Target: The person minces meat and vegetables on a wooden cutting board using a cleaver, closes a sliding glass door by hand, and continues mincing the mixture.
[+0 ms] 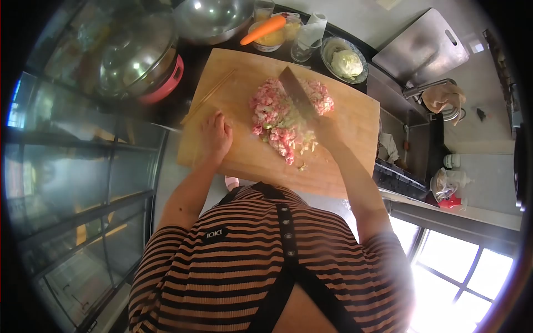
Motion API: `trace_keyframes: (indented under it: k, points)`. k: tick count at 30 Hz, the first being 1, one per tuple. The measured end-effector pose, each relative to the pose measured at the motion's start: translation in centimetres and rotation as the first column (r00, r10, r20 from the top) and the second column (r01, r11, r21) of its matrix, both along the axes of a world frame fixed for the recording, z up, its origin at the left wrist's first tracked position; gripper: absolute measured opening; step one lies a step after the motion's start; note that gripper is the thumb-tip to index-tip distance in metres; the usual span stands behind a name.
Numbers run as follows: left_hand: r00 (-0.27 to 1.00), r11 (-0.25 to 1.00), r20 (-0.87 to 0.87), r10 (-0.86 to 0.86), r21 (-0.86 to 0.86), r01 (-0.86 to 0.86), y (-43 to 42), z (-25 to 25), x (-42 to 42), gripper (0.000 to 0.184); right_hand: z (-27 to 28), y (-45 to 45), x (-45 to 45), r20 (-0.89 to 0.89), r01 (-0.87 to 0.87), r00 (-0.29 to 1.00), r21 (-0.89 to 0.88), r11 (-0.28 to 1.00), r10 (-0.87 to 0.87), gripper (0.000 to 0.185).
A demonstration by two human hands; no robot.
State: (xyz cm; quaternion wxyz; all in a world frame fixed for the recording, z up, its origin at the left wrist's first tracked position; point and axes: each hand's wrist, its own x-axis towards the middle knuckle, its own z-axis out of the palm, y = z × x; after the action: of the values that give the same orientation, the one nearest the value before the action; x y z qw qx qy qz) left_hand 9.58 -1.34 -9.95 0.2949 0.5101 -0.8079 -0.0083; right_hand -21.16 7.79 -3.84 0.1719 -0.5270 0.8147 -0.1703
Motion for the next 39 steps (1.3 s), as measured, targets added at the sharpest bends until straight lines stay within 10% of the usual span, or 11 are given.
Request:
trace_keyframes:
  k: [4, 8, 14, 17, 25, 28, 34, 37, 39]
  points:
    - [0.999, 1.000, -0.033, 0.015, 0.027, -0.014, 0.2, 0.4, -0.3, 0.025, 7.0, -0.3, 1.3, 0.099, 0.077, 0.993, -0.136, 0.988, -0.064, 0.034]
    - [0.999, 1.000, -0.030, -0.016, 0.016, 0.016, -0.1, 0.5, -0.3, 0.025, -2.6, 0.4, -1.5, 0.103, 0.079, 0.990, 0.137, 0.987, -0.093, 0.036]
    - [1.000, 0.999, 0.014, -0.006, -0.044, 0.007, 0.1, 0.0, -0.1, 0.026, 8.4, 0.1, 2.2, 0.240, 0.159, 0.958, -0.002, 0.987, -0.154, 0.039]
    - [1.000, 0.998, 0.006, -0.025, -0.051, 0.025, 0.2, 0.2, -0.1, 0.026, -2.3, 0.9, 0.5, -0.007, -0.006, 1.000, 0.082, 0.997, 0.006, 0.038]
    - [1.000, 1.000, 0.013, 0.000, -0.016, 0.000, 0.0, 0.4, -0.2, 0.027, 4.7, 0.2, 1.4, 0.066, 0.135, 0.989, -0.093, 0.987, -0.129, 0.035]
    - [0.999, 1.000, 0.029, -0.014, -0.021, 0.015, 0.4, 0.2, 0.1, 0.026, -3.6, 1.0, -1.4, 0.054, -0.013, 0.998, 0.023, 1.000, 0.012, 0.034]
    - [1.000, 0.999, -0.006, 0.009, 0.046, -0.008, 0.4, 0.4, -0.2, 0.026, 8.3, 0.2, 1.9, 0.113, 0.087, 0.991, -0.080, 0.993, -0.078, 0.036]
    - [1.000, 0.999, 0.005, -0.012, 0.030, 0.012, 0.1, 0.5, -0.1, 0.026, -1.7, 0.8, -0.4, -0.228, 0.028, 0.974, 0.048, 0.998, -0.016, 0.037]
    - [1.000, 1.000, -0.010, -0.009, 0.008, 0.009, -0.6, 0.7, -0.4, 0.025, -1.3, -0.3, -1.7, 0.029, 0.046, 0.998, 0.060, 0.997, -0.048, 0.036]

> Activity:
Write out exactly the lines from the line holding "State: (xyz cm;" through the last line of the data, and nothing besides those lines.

> Solution for this exercise:
State: (xyz cm; quaternion wxyz; all in a world frame fixed for the recording, z up, its origin at the left wrist's first tracked position; point and axes: each hand's wrist, its own x-axis towards the middle knuckle, its own z-axis out of the palm, y = z × x; after the action: of the values that give the same orientation, the one nearest the value before the action; x y z qw qx qy qz) left_hand 9.58 -1.34 -9.95 0.2949 0.5101 -0.8079 -0.0083; right_hand -21.16 7.79 -3.84 0.1719 -0.5270 0.8147 -0.1703
Motion for the next 39 steps (1.3 s), as measured, targets added at the sharpest bends until straight lines stay within 10% of the usual span, or 11 are given.
Request:
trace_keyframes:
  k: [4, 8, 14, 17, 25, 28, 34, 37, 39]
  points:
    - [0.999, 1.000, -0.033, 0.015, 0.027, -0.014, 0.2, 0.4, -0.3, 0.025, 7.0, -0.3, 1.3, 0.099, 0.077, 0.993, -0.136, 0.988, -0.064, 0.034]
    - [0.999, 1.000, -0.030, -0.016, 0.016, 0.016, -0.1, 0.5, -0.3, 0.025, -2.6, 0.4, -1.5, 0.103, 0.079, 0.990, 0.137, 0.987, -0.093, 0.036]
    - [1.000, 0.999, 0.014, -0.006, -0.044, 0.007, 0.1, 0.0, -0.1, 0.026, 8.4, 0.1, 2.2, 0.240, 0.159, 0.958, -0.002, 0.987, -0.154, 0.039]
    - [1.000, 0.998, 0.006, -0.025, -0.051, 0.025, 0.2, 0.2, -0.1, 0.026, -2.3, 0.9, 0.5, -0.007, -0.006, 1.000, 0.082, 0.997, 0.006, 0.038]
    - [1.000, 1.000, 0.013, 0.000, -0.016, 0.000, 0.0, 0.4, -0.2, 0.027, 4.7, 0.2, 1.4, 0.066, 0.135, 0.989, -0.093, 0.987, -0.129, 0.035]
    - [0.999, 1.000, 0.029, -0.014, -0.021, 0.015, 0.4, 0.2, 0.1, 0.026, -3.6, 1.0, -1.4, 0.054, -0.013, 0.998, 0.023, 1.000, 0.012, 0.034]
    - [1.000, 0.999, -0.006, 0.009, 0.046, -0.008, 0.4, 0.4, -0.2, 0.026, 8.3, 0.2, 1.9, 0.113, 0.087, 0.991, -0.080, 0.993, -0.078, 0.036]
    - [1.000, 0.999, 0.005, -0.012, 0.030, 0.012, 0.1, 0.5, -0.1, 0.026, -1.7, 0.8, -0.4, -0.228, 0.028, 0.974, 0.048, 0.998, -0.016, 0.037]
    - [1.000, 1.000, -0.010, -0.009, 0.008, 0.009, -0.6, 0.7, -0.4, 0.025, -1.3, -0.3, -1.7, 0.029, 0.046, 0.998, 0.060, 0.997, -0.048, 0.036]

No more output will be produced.